Guinga (Carlos Althier de Souza Lemos Escobar; born June 10, 1950) is a Brazilian guitarist and composer born in Madureira, a working-class suburb of Rio de Janeiro. As a child, he was nicknamed "Gringo", because of his pale skin, and the artistic name "Guinga" comes from the way he pronounced the word.

Biography 
His uncle taught him to play the guitar when he was eleven years old.
Guinga began composing music at the age of 14. In 1967, when he was 17, his song "Sou Só Solidão" reached the first eliminatory round in Rede Globo's second Festival Internacional da Canção (International Festival of Song). At the age of 26, he began his five-year classical guitar studies with Jodacil Damasceno.

During the 1970s, Guinga accompanied famous singers such as Beth Carvalho and João Nogueira and recorded with samba legends Cartola and Clara Nunes. He also began a fertile songwriting partnership with the poet and lyricist Paulo Cesar Pinheiro. Their songs were recorded by important artists like Elis Regina, Nelson Gonçalves, Miúcha, Clara Nunes, and Michel Legrand.

During the same time, Guinga embarked on a parallel career in dentistry, which he practiced for nearly thirty years.
His music career took off in earnest in 1990, when Ivan Lins and Vitor Martins formed the Velas label in order to release Guinga's first album, with a repertoire of songs he co-authored with lyricist Aldir Blanc.
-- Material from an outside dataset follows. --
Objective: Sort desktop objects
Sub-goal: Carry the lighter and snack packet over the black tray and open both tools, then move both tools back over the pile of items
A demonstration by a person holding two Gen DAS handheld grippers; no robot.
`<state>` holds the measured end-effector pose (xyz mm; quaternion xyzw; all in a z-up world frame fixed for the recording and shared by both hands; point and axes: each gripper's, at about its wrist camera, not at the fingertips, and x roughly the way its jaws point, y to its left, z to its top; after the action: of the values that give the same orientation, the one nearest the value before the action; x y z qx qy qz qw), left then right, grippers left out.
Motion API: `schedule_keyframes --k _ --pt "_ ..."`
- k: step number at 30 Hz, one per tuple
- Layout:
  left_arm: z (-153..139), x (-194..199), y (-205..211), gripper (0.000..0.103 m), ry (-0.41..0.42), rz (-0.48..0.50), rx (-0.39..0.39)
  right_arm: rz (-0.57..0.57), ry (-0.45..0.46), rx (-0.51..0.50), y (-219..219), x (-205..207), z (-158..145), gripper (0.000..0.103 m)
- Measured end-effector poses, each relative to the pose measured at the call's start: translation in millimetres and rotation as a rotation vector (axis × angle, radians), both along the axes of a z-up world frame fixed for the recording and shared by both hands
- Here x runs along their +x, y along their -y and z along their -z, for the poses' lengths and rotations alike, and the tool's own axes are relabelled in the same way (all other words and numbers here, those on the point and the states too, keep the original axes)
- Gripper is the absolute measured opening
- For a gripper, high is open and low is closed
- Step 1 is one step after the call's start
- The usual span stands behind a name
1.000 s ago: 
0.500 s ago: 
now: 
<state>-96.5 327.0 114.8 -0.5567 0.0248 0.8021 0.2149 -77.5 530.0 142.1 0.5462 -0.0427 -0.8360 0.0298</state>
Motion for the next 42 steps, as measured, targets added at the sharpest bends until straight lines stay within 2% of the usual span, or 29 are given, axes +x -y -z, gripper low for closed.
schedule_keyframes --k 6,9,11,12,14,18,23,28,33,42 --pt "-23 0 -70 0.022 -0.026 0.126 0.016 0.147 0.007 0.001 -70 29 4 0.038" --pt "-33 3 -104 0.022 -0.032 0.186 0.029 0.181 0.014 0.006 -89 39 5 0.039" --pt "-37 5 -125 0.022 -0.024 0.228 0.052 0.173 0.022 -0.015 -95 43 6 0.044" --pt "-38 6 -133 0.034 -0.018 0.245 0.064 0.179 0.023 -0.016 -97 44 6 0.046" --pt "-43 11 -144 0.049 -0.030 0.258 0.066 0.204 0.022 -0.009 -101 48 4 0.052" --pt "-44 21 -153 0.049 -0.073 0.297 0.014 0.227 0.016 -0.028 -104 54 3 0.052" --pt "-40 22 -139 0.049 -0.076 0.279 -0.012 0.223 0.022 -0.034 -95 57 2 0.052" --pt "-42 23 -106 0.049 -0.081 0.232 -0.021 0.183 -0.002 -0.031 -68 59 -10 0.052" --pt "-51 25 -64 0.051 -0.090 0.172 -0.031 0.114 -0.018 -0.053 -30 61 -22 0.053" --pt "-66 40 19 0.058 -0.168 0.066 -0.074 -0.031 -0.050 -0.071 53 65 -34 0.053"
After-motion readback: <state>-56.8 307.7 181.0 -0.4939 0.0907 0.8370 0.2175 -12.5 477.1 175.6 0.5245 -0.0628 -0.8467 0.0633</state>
Guinga is known for his songwriting and his skill on the guitar. 
He is known for drawing on many musical genres, including choro, samba, baião, frevo, modinha, waltz, foxtrot, blues, classical music, and jazz. His compositions are often harmonically and rhythmically complex, while being melodic.

Discography
Albums
Simples e Absurdo (1991) Velas  
Delírio Carioca (1993) Velas
Cheio de Dedos (1996) Velas
Suíte Leopoldina (1999) Velas
Cine Baronesa (2001) Velas
A Música Brasileira deste Século por seus Autores e Intérpretes: Guinga (2002) Sesc
Noturno Copacabana (2003) Velas
Graffiando Vento - Guinga & Gabriele Mirabassi (2004) Egea
Dialetto Carioca (2007) Egea
Casa de Villa (2007) Biscoito Fino
Saudade do Cordão - Guinga & Paulo Sérgio Santos (2009) Biscoito Fino
Rasgando Seda - Guinga & Quinteto Villa-Lobos (2012) Sesc
Francis e Guinga - Guinga & Francis Hime (2013) Biscoito Fino

Contributing artist
 Bolero de Satá (Nina Ripe & Guinga) - Nina Ripe: Apaixonada (2011) (Nina Ripe Music)
 The Rough Guide to the Music of Brazil (1998) (World Music Network)

References

External links 
 Guinga's Website
 Guinga Discography, including all his tunes recorded by others
 Guinga Rising, an article about the composer's life and work by Daniella Thompson

Música Popular Brasileira guitarists
Brazilian composers
Brazilian male guitarists
1950 births
Living people
Musicians from Rio de Janeiro (city)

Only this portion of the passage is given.